Ingredienti da evitare se hai la pelle sensibile
Alcol, profumi, tensioattivi aggressivi: impara a leggere l'INCI e proteggi la tua pelle sensibile.
Bruciore, rossore, prurito appena applichi un nuovo prodotto: se la tua pelle reagisce così più spesso di quanto vorresti, probabilmente rientra nella categoria della pelle sensibile. E per questo tipo di pelle, sapere cosa evitare è importante quanto sapere cosa usare.
Cosa significa davvero "pelle sensibile"
La pelle sensibile è una pelle con una barriera cutanea meno efficiente, più reattiva a stimoli esterni che su altre pelli passerebbero inosservati: temperature estreme, vento, alcuni ingredienti cosmetici, persino l'acqua molto calcarea. Non è una diagnosi medica in senso stretto, ma una condizione riconosciuta e molto comune, che riguarda milioni di persone.
Gli ingredienti più comuni da evitare
Alcuni ingredienti, pur essendo perfettamente legali e sicuri per la maggior parte delle pelli, sono statisticamente più associati a reazioni di irritazione o sensibilizzazione nelle pelli più reattive.

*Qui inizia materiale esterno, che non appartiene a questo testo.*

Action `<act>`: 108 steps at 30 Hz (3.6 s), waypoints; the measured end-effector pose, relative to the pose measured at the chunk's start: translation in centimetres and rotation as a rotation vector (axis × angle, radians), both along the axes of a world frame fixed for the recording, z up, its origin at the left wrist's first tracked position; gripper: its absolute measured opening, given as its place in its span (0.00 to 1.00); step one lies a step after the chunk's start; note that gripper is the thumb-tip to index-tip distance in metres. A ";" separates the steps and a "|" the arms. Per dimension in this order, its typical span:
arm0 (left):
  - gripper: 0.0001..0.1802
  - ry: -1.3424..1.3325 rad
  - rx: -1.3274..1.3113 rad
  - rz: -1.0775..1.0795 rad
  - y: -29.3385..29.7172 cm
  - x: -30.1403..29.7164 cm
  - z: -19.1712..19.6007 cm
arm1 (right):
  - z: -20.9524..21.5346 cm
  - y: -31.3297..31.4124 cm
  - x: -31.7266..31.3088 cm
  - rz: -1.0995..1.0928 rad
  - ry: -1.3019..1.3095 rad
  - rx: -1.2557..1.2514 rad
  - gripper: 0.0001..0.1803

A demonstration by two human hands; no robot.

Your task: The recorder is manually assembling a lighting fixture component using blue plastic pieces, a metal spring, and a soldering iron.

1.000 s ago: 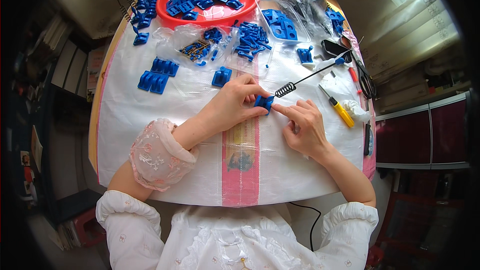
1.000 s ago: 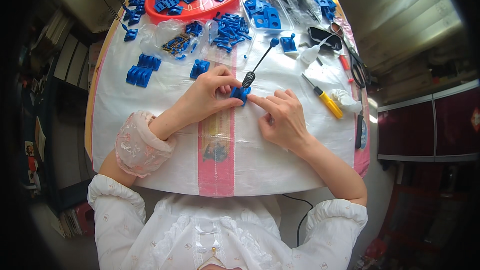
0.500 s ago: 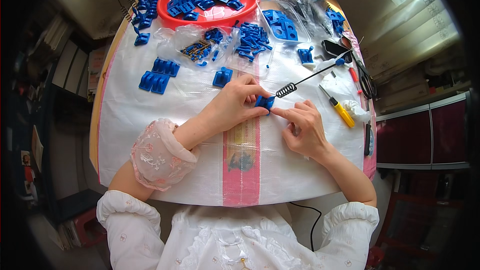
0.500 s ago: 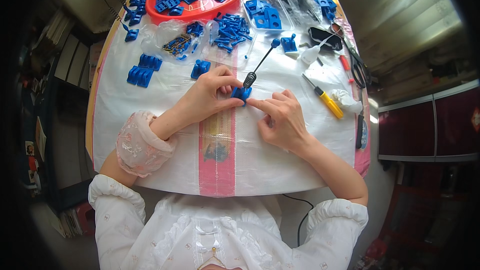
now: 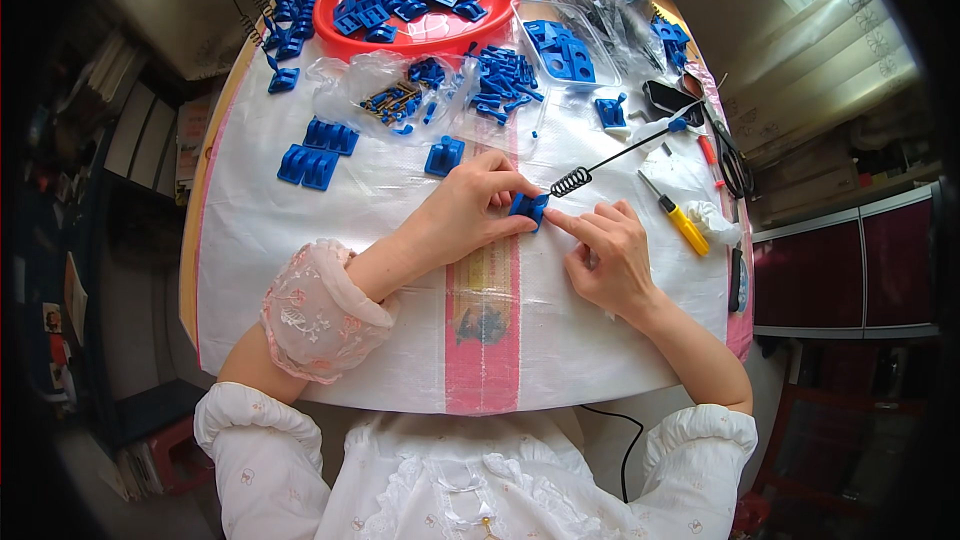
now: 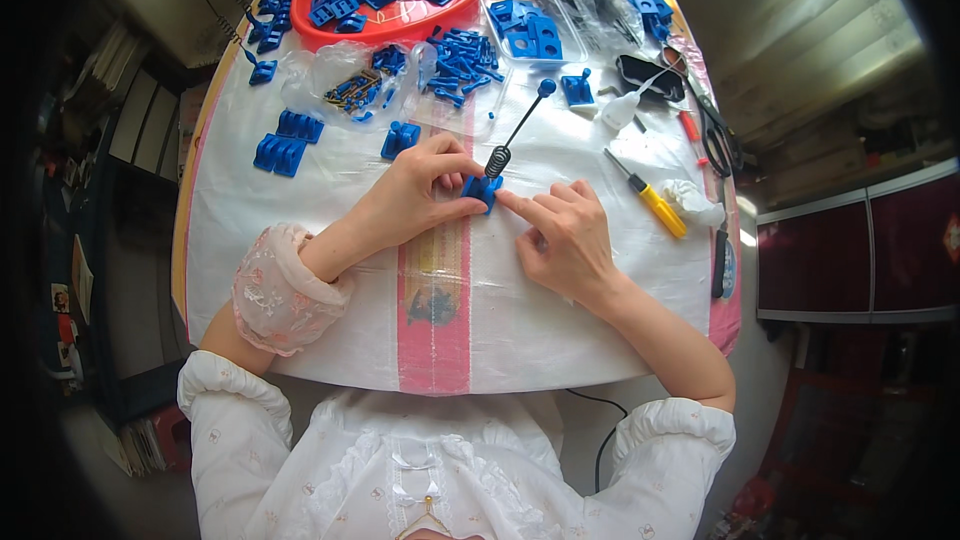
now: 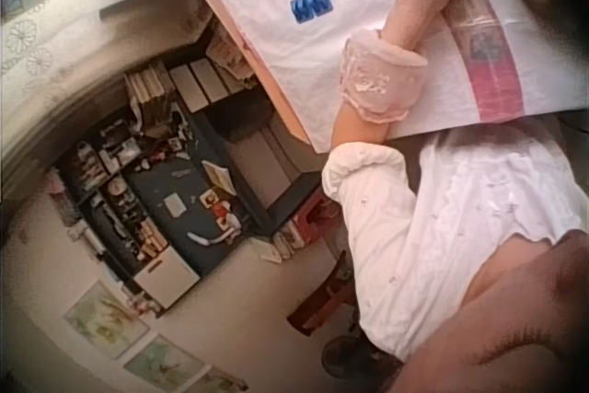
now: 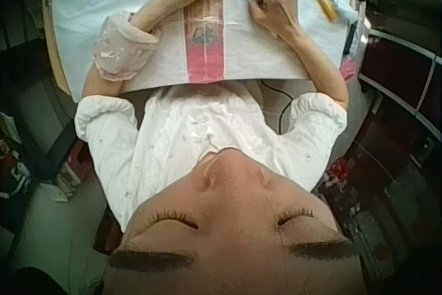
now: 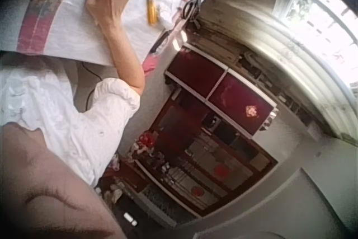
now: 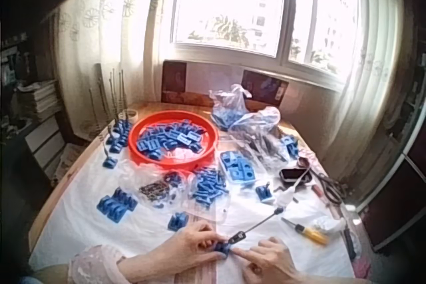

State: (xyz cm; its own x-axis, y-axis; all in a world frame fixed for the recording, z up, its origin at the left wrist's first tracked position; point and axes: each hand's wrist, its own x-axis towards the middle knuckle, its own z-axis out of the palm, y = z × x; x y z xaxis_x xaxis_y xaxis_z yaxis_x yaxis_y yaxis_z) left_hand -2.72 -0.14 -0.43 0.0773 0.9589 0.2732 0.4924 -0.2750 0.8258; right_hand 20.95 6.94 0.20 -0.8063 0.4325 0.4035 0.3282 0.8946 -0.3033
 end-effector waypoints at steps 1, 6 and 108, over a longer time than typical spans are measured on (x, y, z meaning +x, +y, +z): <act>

- Alcol denaturato (alcohol denat.) in alte percentuali, che può seccare e indebolire la barriera cutanea
- Profumo (parfum/fragrance), tra le prime cause di dermatiti da contatto
- Oli essenziali concentrati, anche quando percepiti come "naturali" e quindi delicati
- Tensioattivi aggressivi come il sodium lauryl sulfate (SLS), che possono seccare la pelle
- Alcuni conservanti, come il methylisothiazolinone, noti per il loro potenziale sensibilizzante
- Mentolo ed eucaliptolo in concentrazioni elevate, che danno una sensazione di freschezza ma possono irritare
Come leggere l'INCI
L'INCI (International Nomenclature of Cosmetic Ingredients) è l'elenco degli ingredienti riportato obbligatoriamente su ogni prodotto cosmetico, in ordine decrescente di concentrazione. Questo significa che i primi ingredienti della lista sono quelli presenti in quantità maggiore, mentre gli ultimi — spesso conservanti, profumi o coloranti — sono generalmente presenti in tracce.
Imparare a riconoscere i nomi tecnici dei principali allergeni e ingredienti potenzialmente irritanti ti permette di fare scelte più consapevoli, senza dover memorizzare liste infinite: bastano pochi nomi chiave a cui prestare attenzione.
Cosa cercare invece
- Formule senza profumo (fragrance-free) o a bassissimo potenziale allergenico
- Ceramidi, che aiutano a rinforzare la barriera cutanea
- Niacinamide a basse concentrazioni, generalmente ben tollerata
- Allantoina e centella asiatica, note per la loro azione lenitiva
- Formulazioni testate per la tollerabilità cutanea e a basso contenuto di nichel
Un piccolo test prima di usare un nuovo prodotto
Prima di applicare un nuovo prodotto su tutto il viso, è buona norma fare un piccolo test su una zona limitata di pelle, ad esempio l'incavo del gomito o dietro l'orecchio, e attendere 24-48 ore per verificare che non compaiano rossore, prurito o bruciore.
Conclusione
Prendersi cura di una pelle sensibile non significa rinunciare alla skincare, ma sceglierla con più attenzione. Imparare a leggere l'INCI e riconoscere gli ingredienti più a rischio è il primo passo per costruire una routine che la tua pelle possa davvero tollerare bene. Se le reazioni cutanee sono frequenti o particolarmente intense, un dermatologo o un allergologo può aiutarti a individuare, anche attraverso test specifici, le sostanze a cui la tua pelle è più sensibile.